Repercussões políticas da rejeição
A votação no Senado gerou alertas no governo, com auxiliares identificando falhas na articulação política e traçando um diagnóstico de possíveis dissidências dentro da base aliada. Ministros ligados ao Centrão e representantes de outros partidos destacaram que as lideranças não conseguiram antecipar o desfecho desfavorável da votação.
Durante a sessão, ao perceber o risco de rejeição, integrantes da base governista tentaram adiar a votação, mas o pedido foi negado pelo presidente do Senado, Davi Alcolumbre (União-AP).
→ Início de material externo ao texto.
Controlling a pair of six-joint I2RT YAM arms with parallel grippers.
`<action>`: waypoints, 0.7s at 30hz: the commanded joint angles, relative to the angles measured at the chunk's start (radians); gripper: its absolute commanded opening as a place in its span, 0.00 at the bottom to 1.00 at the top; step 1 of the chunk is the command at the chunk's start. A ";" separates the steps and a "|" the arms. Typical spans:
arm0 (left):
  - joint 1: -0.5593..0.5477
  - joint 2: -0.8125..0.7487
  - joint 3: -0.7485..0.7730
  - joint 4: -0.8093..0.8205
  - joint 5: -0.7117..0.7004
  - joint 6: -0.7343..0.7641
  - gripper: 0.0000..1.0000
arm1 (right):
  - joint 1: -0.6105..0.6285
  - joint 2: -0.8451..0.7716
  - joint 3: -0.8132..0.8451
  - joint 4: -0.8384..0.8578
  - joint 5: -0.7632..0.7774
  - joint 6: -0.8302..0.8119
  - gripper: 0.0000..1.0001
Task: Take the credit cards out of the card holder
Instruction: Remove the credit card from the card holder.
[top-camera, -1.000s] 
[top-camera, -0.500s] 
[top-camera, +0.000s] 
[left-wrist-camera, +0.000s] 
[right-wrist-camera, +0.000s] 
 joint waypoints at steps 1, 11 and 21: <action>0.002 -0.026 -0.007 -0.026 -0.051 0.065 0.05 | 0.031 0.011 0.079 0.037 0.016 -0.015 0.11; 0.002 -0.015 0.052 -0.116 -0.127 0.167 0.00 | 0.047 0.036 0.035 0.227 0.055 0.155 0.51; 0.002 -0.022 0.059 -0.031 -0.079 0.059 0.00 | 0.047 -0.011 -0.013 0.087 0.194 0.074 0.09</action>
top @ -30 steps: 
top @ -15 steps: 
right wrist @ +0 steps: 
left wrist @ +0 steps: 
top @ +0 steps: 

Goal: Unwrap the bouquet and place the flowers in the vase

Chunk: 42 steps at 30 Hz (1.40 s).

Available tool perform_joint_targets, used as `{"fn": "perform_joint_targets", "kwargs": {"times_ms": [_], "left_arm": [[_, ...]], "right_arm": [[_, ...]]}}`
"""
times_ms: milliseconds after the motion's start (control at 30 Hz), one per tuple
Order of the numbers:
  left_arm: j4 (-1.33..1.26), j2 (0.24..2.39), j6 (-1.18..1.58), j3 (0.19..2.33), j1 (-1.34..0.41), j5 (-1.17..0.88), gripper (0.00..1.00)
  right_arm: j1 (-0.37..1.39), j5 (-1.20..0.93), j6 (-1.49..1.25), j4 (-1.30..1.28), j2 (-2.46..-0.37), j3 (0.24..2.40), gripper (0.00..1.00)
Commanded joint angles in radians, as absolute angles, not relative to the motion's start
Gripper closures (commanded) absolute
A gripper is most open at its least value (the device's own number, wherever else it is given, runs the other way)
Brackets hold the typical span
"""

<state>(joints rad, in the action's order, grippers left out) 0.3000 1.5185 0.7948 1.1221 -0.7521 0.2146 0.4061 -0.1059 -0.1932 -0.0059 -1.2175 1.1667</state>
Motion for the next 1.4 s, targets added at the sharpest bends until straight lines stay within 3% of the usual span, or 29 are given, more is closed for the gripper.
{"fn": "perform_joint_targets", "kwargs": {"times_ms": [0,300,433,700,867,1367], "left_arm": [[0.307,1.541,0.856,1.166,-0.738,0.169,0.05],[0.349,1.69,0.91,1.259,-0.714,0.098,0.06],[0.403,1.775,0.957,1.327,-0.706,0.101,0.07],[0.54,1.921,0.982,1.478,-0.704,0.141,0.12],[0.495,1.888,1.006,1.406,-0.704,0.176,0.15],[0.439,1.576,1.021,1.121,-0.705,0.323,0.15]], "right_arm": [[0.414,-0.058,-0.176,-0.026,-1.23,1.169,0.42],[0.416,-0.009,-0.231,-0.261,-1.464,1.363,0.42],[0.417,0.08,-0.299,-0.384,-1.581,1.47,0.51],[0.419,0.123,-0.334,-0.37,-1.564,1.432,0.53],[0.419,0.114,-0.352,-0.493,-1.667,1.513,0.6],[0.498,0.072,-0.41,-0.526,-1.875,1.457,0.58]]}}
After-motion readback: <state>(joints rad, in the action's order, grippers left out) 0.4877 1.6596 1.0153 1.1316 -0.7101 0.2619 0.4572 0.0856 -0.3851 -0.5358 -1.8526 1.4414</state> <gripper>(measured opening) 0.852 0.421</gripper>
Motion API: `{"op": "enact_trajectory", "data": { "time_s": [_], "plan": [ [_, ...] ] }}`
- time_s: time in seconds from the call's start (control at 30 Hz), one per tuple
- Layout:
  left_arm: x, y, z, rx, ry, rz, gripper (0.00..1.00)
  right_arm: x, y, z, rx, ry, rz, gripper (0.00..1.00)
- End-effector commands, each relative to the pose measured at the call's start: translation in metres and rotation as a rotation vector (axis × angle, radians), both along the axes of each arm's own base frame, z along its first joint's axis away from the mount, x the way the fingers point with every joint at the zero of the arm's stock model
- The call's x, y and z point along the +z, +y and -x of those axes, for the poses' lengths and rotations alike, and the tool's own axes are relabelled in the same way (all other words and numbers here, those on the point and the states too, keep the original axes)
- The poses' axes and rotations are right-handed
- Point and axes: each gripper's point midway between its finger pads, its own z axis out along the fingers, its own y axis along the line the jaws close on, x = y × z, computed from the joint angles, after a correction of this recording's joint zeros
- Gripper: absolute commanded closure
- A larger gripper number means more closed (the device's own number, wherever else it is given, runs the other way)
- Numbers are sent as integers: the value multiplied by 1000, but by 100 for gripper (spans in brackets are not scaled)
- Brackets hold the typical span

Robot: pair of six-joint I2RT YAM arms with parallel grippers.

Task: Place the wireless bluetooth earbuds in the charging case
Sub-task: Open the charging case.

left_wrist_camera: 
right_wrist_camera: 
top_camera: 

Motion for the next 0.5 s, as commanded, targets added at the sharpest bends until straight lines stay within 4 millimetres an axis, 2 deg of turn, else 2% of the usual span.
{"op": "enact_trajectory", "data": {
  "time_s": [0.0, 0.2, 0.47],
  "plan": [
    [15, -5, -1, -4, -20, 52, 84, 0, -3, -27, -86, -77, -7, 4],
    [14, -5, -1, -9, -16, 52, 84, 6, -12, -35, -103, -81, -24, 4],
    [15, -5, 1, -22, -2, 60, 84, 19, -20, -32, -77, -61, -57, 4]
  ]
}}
A rejeição também suscitou discussões sobre o impacto nas relações do Executivo com o Congresso, com menção ao senador Rodrigo Pacheco (PSB-MG) como um dos parlamentares que votaram contra a indicação.
Perspectivas para nova indicação
Em meio ao cenário de derrota, interlocutores do presidente destacaram que Lula não abrirá mão da prerrogativa de realizar uma nova indicação ao STF ainda durante seu mandato. A avaliação interna é que a nomeação deve ocorrer de forma célere para assegurar a renovação da Corte enquanto o atual governo está em exercício.